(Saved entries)
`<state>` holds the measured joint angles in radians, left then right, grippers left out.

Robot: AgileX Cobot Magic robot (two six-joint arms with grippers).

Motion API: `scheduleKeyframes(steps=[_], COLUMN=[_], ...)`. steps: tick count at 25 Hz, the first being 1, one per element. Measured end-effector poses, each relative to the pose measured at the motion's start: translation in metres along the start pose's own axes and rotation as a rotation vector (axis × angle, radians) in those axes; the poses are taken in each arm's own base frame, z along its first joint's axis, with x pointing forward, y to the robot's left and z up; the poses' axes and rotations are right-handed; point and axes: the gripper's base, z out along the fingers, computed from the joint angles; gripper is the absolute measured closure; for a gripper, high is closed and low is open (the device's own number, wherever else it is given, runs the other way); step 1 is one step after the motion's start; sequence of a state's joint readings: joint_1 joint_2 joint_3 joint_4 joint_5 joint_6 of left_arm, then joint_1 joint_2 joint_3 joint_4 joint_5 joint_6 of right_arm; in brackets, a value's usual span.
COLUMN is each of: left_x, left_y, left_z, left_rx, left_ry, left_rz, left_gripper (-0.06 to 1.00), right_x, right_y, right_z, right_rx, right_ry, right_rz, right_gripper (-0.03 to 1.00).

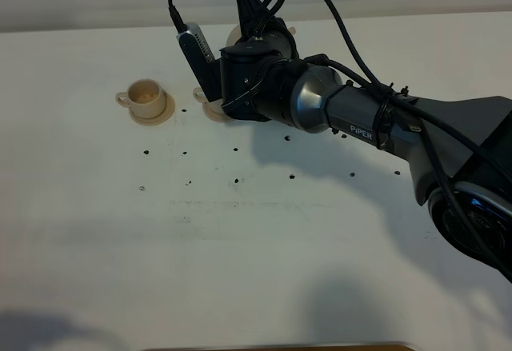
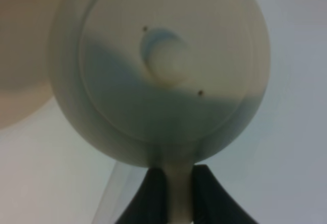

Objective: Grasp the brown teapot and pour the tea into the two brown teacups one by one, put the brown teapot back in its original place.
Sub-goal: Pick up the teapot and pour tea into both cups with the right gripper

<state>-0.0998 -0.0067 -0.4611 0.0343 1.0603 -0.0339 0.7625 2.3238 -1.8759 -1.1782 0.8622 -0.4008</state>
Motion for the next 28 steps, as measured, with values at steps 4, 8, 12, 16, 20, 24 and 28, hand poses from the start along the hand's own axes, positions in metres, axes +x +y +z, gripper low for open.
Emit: scheduleKeyframes(steps=[4, 8, 12, 16, 20, 24, 28], left_x=[0.0000, 0.0000, 0.0000, 0.0000, 0.0000, 0.0000, 0.0000], left_y=[0.0000, 0.0000, 0.0000, 0.0000, 0.0000, 0.0000, 0.0000], left_z=[0.0000, 0.0000, 0.0000, 0.0000, 0.0000, 0.0000, 0.0000], left_rx=[0.000, 0.000, 0.000, 0.000, 0.000, 0.000, 0.000], left_ry=[0.000, 0.000, 0.000, 0.000, 0.000, 0.000, 0.000], left_rz=[0.000, 0.000, 0.000, 0.000, 0.000, 0.000, 0.000], left_gripper=[0.88, 0.88, 0.88, 0.88, 0.88, 0.88, 0.88], right_x=[0.0001, 0.0001, 0.0001, 0.0001, 0.0002, 0.0004, 0.0007], right_y=[-0.0001, -0.0002, -0.0004, -0.0004, -0.0005, -0.0009, -0.0016], right_z=[0.0000, 0.0000, 0.0000, 0.0000, 0.0000, 0.0000, 0.0000], right_rx=[0.002, 0.002, 0.004, 0.004, 0.006, 0.010, 0.018], right_ry=[0.001, 0.001, 0.002, 0.002, 0.003, 0.004, 0.007], right_rz=[-0.001, -0.002, -0.004, -0.004, -0.006, -0.010, -0.020], right_gripper=[0.85, 0.85, 0.85, 0.85, 0.85, 0.85, 0.85])
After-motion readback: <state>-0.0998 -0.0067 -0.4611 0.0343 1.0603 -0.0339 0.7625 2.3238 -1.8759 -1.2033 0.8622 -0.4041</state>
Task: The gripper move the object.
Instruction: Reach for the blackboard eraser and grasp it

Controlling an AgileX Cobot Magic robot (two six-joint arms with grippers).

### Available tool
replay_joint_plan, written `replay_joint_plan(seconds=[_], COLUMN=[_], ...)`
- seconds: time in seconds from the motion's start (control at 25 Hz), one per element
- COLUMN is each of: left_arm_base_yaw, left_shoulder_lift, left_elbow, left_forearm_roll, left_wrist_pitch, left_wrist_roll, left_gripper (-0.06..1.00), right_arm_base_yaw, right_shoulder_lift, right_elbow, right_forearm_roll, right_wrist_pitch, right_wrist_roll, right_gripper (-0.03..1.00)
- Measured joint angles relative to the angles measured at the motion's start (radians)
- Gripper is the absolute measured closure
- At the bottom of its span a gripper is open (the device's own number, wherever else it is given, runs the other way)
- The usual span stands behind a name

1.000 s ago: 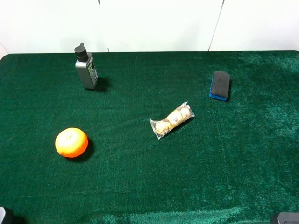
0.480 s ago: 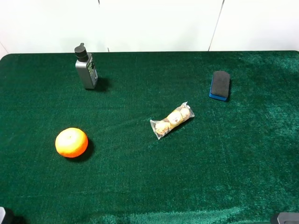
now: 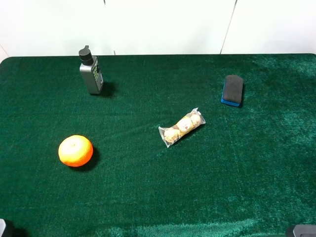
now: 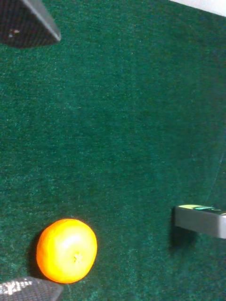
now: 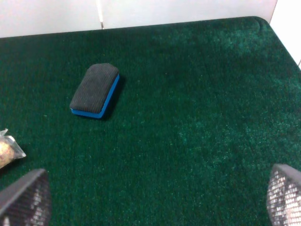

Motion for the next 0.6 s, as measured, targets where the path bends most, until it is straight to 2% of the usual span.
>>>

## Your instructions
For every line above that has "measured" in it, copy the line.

## Task output
`<state>` holds the measured joint angles in radians, left then right, grippers left out.
Motion API: `scheduleKeyframes(steps=[_], COLUMN=[_], ...)`. steps: tick count at 25 Hz, the first being 1, one per element. Measured end-effector poses, each relative to the pose measured at the motion's start: translation in metres along the start pose's own axes and rotation as a rotation vector (axis × angle, radians) in those axes; the poses are taken in each arm's own base frame, z along its first joint's axis, with x pointing forward, y to the robot's left and z up; the poses' axes and rotations are right-handed; point and axes: the gripper's base, z out along the fingers, computed from the joint angles; gripper is the absolute measured closure; for a gripper, high is closed and low is open (the device's own number, wherever else it is given, runs the other way); step 1 is one step after the motion's start; sequence of a state's joint readings: joint_1 joint_2 joint_3 joint_4 joint_5 joint_6 of left_arm, then joint_1 joint_2 joint_3 joint_4 joint_5 joint_6 of right_arm; in brackets, a value's usual span.
Motion for the next 28 steps, as measured, with values at steps 4, 8, 12, 16, 20, 24 and 28, hand poses from the start along the hand's own axes, positions in metres, axes +x +y +z, gripper low for open.
- Measured joint angles relative to the angles measured at the motion's start (radians)
- Gripper is the absolute measured closure
Motion for the next 0.6 s, as measured, targets where the path bends most, until it is straight to 2% of the usual span.

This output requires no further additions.